Again, the parties materially differ on these events. According to Godwin, Hutchison offered her a position, apparently without consulting with Plutto, and the purpose of the second meeting was to complete paperwork and obtain a start date. She never refused to take a drug test. Moreover, Plutto testified that he was listening to Godwin and Hutchison discuss the position and he never heard Godwin refuse to take a drug test. Rather, he simply believed that her employment never made it to that point. (PODSMF ¶¶ 31-35.)

The purpose of the GW drug policy is the safety of the hotel, staff, and clientele. There is particular importance to having bartenders drug tested because they service customers, their work involves knife skills, and there are concerns related to overserving and DUIs. It contends that it has a long history of hiring recovering addicts, including individuals currently taking methadone. These individuals “all followed the process and took their drug test,” and methadone was not a bar to hiring for any of these employees. (DCSMF ¶¶ 36-38.)

Godwin denies these statements as “conclusions of law to which no response is required.” (PODSMF ¶¶ 36-38.) However, they are not conclusions of law and thus they are deemed admitted. See LCvR 56(E). Their relevance is discussed later in this opinion.

III. Standard of Review

The Federal Rules of Civil Procedure provide that: “The court shall grant summary judgment if the movant shows that there is no genuine dispute as to any material fact and the movant is entitled to judgment as a matter of law.” Fed.R.Civ.P. 56(a). Summary judgment may be granted against a party who fails to adduce facts sufficient to establish the existence of any element essential to that party's case, and for which that party will bear the burden of proof at trial. Celotex Corp. v. Catrett, 477 U.S. 317, 322 (1986). The moving party bears the initial burden of identifying evidence which demonstrates the absence of a genuine issue of material fact. Once that burden has been met, the non-moving party must set forth “specific facts showing that there is a genuine issue for trial” or the factual record will be taken as presented by the moving party and judgment will be entered as a matter of law. Matsushita Elec. Indus. Corp. v. Zenith Radio Corp., 475 U.S. 574, 587 (1986). An issue is genuine only if the evidence is such that a reasonable jury could return a verdict for the nonmoving party. Anderson v. Liberty Lobby, Inc., 477 U.S. 242, 248 (1986). The Court of Appeals has held that “where the movant bears the burden of proof at trial and the motion does not establish the absence of a genuine factual issue, the district court should deny summary judgment even if no opposing evidentiary matter is presented.” National State Bank v. Federal Reserve Bank, 979 F.2d 1579, 1582 (3d Cir. 1992).

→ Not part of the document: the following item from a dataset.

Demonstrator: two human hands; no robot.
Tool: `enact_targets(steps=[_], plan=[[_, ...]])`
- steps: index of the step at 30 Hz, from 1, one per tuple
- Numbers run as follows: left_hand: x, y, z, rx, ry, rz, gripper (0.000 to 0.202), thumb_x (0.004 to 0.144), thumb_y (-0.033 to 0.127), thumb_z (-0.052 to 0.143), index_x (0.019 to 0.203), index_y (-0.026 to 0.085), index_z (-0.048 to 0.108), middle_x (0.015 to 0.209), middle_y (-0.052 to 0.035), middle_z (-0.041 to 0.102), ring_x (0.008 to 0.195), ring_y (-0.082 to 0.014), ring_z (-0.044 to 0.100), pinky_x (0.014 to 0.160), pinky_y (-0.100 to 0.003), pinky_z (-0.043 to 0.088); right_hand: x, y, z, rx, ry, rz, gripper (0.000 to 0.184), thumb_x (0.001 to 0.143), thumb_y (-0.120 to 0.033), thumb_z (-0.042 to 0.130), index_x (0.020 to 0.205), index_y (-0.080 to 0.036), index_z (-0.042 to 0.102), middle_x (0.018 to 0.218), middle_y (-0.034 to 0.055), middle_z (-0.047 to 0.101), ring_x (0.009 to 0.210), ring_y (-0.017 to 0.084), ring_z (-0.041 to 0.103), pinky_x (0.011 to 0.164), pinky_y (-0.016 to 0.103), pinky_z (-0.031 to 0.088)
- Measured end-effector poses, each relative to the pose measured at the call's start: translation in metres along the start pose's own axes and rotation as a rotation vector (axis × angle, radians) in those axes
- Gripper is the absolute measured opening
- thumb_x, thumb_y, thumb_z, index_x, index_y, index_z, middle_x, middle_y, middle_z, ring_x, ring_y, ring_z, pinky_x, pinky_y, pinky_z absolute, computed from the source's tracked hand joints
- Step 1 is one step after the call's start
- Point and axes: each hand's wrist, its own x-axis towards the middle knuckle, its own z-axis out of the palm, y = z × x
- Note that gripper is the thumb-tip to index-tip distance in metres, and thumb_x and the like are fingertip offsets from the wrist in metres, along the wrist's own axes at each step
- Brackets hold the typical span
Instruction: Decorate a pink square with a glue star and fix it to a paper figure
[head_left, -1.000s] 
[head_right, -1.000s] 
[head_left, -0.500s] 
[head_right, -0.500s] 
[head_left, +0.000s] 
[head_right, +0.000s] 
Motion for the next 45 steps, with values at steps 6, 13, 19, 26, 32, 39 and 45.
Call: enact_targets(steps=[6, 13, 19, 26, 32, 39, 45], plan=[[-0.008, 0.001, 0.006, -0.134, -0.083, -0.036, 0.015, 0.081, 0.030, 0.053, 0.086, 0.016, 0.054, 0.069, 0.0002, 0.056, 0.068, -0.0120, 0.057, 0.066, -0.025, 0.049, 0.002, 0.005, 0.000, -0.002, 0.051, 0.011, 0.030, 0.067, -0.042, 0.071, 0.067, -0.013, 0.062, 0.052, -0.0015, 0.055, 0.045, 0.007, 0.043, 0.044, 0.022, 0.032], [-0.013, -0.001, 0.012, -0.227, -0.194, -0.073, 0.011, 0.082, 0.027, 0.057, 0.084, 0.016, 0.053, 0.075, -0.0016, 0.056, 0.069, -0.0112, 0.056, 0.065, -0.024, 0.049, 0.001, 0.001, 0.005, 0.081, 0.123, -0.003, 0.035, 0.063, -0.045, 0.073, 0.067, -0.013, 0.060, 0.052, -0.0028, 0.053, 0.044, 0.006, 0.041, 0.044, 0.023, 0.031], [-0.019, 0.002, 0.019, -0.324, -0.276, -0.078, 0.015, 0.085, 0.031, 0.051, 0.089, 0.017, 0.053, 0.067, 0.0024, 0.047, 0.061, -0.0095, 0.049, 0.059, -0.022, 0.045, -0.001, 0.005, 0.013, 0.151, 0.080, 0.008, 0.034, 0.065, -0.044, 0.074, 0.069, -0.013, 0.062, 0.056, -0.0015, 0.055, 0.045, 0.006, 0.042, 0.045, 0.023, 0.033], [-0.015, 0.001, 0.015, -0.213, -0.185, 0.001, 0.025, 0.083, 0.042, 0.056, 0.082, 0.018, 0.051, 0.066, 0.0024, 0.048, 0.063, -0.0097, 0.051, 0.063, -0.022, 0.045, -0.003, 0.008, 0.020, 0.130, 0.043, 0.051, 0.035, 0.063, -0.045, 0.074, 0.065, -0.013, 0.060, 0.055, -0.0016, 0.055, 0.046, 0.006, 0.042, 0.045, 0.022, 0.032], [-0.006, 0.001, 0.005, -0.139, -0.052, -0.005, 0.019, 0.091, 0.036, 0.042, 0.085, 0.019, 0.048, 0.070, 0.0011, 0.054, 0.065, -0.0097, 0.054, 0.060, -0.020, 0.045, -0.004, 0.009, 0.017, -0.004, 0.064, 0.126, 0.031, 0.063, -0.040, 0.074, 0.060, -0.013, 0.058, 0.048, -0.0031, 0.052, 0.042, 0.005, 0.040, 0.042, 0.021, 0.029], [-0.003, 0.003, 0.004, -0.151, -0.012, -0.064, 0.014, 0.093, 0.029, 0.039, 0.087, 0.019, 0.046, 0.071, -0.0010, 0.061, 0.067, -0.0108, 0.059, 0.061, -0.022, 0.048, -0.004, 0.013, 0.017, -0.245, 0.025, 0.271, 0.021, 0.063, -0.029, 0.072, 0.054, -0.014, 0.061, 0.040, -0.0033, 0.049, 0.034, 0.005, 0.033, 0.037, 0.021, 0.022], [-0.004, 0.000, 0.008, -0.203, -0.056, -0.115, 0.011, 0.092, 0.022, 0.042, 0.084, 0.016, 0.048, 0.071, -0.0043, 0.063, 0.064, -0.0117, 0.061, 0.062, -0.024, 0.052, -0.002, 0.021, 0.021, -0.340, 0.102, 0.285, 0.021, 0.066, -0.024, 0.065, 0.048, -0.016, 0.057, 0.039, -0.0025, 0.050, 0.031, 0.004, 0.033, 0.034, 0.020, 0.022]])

In following this directive, a court must take the facts in the light most favorable to the non-moving party, and must draw all reasonable inferences and resolve all doubts in that party's favor. Hugh v. Butler County Family YMCA, 418 F.3d 265, 266 (3d Cir. 2005); Doe v. County of Centre, Pa., 242 F.3d 437, 446 (3d Cir. 2001).

IV. Analysis

A. ADA Claim

Pursuant to the provisions of Title I of the ADA: “No covered entity shall discriminate against a qualified individual with a disability because of the disability of such individual in regard to job application procedures, the hiring, advancement, or discharge of employees, employee compensation, job training, and other terms, conditions, and privileges of employment.” 42 U.S.C. § 12112(a).

The term “disability” is defined as:

(A) a physical or mental impairment that substantially limits one or more major life activities of such individual;
(B) a record of such an impairment; or
(C) being regarded as having such an impairment.
42 U.S.C. § 12102(1).

In the absence of direct evidence of discrimination, a plaintiff may establish a prima facie case of discrimination indirectly following the shifting burden analysis set forth by the Supreme Court in the Title VII case of McDonnell Douglas v. Green, 411 U.S. 792, 802 (1973). See Lawrence v. National Westminster Bank N.J., 98 F.3d 61, 68-69 (3d Cir. 1996) (applying analysis to ADA claim).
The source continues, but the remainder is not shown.